* [Work item] Whenever a line below includes the word "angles", copy that line.

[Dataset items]
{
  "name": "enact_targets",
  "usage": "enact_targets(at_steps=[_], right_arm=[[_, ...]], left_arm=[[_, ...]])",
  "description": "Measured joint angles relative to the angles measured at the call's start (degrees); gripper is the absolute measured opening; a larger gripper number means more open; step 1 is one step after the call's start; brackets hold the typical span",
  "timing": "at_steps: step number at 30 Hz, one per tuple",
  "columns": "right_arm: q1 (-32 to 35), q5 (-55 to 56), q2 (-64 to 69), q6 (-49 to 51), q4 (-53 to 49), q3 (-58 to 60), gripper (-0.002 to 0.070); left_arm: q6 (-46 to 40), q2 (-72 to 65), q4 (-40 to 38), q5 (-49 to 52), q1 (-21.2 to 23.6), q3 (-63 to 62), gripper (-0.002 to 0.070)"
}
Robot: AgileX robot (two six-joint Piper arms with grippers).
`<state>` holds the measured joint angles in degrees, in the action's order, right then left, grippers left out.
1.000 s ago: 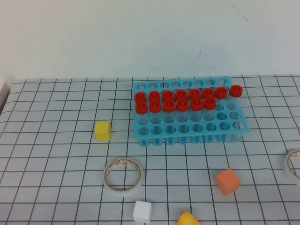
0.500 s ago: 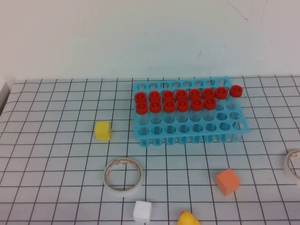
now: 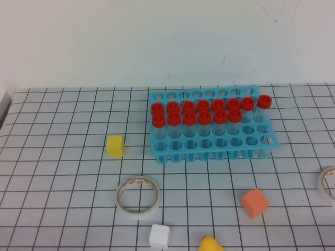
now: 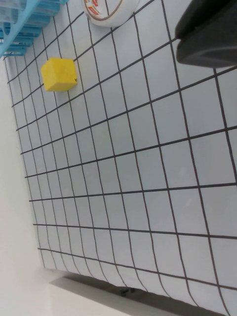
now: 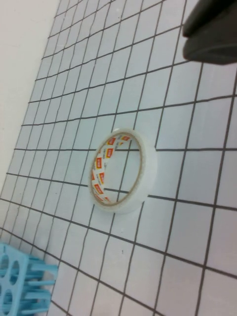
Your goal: Place the test tubes
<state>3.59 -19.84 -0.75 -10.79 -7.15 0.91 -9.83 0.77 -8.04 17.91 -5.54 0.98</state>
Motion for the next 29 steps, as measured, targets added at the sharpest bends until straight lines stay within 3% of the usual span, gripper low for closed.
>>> enact_targets(at_steps=[11,29], right_arm=[[0.0,-0.1,0.0,15.8,-1.6,0.0,-0.0001],[0.0,-0.1,0.0,15.9,-1.7,0.0,-0.0001]], left_arm=[[0.0,0.0,0.0,0.0,0.0,0.0,-0.0001],[0.0,0.0,0.0,0.1,0.0,0.0,-0.0001]])
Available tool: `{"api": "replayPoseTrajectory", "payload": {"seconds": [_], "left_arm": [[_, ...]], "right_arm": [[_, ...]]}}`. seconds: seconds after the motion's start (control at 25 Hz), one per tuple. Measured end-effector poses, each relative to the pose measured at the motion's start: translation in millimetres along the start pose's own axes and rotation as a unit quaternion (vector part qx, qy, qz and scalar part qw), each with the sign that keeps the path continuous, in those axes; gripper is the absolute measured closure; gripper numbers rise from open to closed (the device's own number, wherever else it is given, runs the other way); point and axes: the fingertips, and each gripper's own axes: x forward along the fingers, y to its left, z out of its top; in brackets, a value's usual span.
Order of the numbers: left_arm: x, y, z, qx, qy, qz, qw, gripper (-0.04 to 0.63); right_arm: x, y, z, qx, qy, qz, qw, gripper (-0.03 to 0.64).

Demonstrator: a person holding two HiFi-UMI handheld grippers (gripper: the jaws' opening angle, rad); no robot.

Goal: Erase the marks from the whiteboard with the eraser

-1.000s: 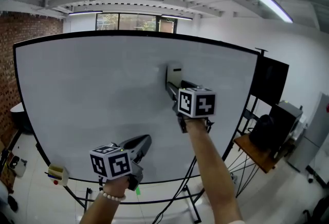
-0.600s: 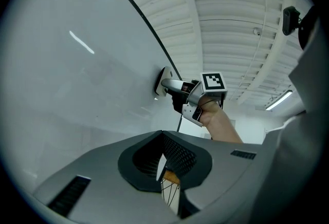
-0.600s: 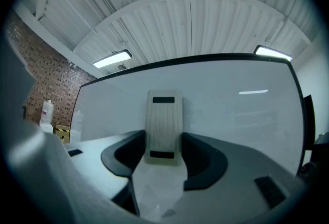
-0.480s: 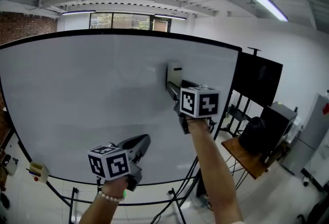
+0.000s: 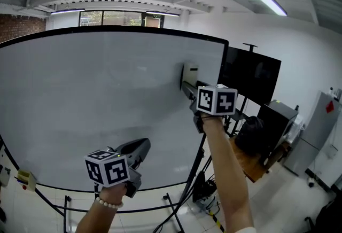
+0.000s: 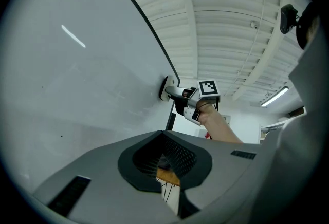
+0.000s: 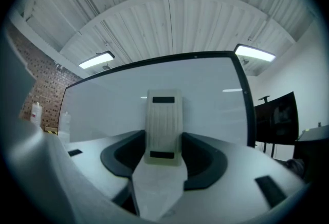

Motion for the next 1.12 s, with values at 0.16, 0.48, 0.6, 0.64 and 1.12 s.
{"api": "replayPoseTrajectory", "payload": {"seconds": [0.16,0.48,0.6,0.64,1.12], "left_arm": [[16,-8,-6,0.004,0.007,-0.011,0.9999,0.598],[43,-15,-20,0.006,0.021,-0.018,0.9996,0.598],[49,-15,-24,0.007,0.027,-0.022,0.9994,0.598],[50,-16,-24,0.006,0.028,-0.022,0.9993,0.598],[50,-10,-30,0.003,0.032,-0.02,0.9993,0.598]], "right_arm": [[-7,-42,-1,0.0,0.004,-0.02,1.0,0.368],[-23,-105,-5,-0.001,0.01,-0.054,0.998,0.37],[-24,-116,-6,-0.009,0.013,-0.064,0.998,0.37],[-25,-120,-7,-0.01,0.014,-0.067,0.998,0.37],[-34,-134,-50,-0.001,0.033,-0.066,0.997,0.37]]}}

* [Exercise result]
  "description": "Measured joint angles relative to the angles measured at the call's start (degrees); gripper is the absolute measured opening; a larger gripper number means more open; step 1 is one step after the call's start; brackets hold the typical span",
`<state>` holds the measured joint angles in degrees, in the action's order, right then left, grippers left out.

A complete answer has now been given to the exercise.